__Work task__:
Copy each line, word for word, from the one with "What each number" through the final line of the listing, but skip the pictures.
[Information supplied Boundary: Start]
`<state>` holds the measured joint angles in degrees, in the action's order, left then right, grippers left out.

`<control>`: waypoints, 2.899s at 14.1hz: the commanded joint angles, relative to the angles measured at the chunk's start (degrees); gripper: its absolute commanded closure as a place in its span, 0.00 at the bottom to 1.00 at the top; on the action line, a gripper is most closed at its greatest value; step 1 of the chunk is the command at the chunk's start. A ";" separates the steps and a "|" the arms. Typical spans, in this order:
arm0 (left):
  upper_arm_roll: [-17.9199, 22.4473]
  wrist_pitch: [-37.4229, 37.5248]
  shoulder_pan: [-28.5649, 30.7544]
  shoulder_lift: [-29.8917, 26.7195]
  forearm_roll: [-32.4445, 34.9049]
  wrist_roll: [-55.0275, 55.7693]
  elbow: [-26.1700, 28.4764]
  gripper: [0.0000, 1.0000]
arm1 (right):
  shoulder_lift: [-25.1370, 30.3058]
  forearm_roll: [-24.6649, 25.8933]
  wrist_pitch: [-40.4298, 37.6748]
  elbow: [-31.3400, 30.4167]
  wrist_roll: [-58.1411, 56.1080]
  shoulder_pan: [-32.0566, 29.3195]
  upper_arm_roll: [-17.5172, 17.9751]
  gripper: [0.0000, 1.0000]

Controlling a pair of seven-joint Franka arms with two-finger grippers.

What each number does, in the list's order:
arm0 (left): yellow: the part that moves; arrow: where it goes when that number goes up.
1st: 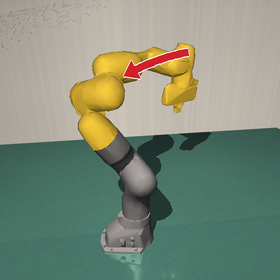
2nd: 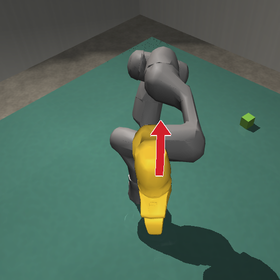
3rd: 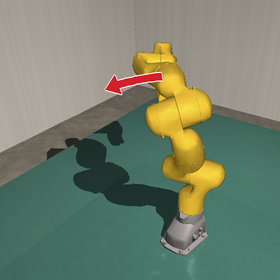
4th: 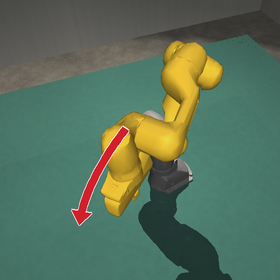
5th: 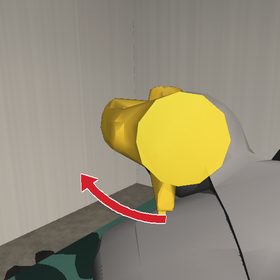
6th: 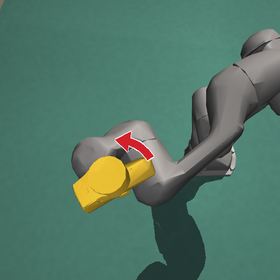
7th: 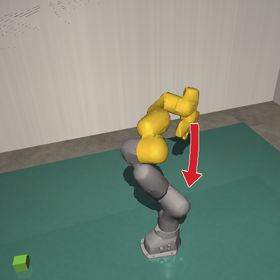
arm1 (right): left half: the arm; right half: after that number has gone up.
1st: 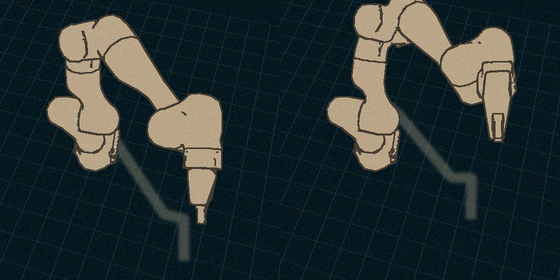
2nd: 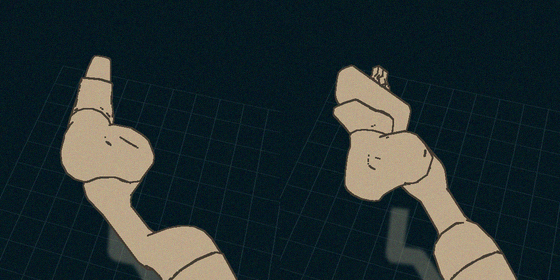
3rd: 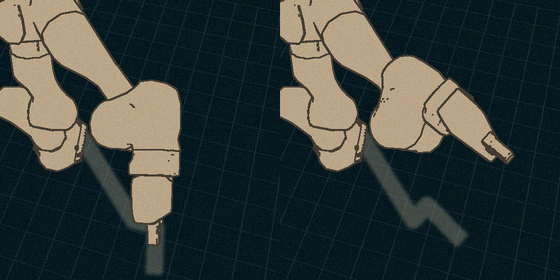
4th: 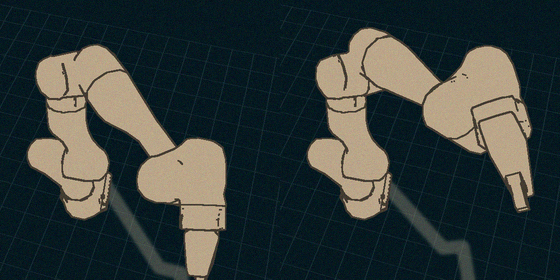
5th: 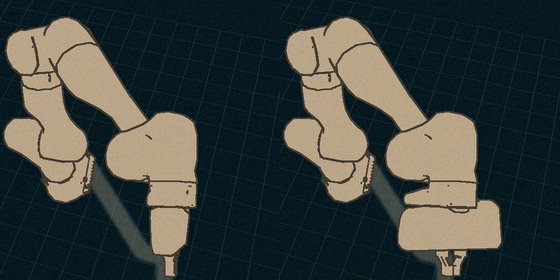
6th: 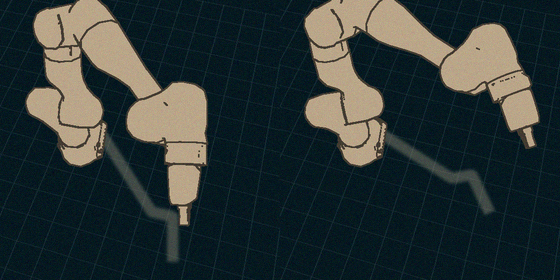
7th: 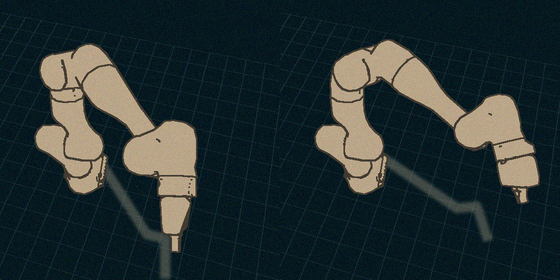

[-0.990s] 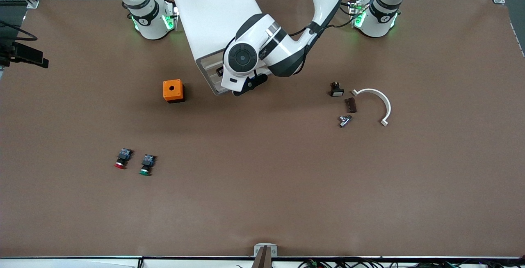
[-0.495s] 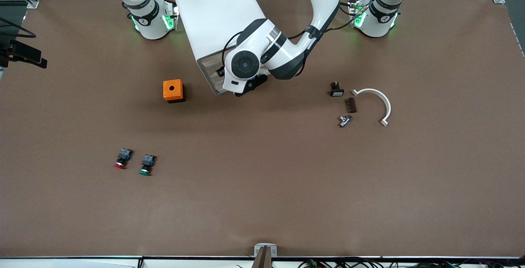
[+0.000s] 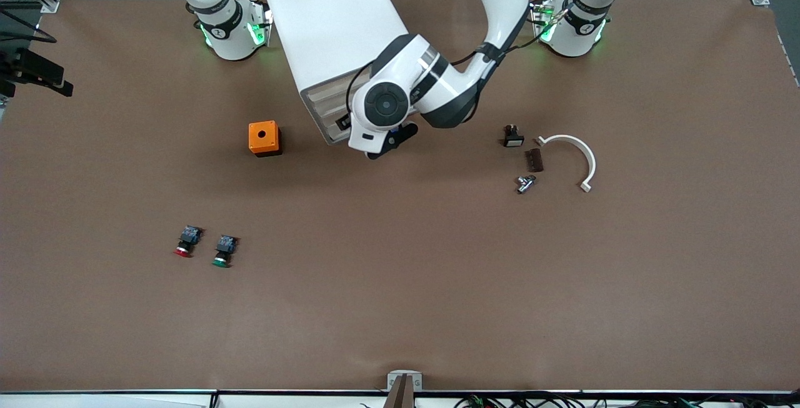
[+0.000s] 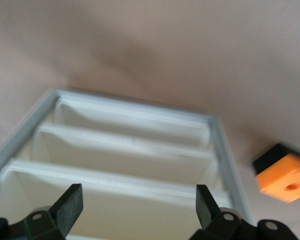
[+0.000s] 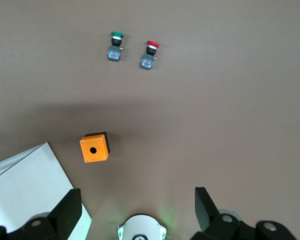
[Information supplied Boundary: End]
__Completed task__:
What each number does, in the list's order:
arm0 (left): yellow: the part that moves; arrow: where it goes when that number goes up.
1st: 
2nd: 
3rd: 
4th: 
5th: 
6th: 
7th: 
arm1 (right): left half: the arm; right half: after that number has gone up.
1st: 
2nd: 
3rd: 
4th: 
5th: 
6th: 
7th: 

[-0.990s] 
[-0.495s] 
[+0.000s] 
[+0.000s] 
[+0.000s] 

For this exercise, the answer is now complete.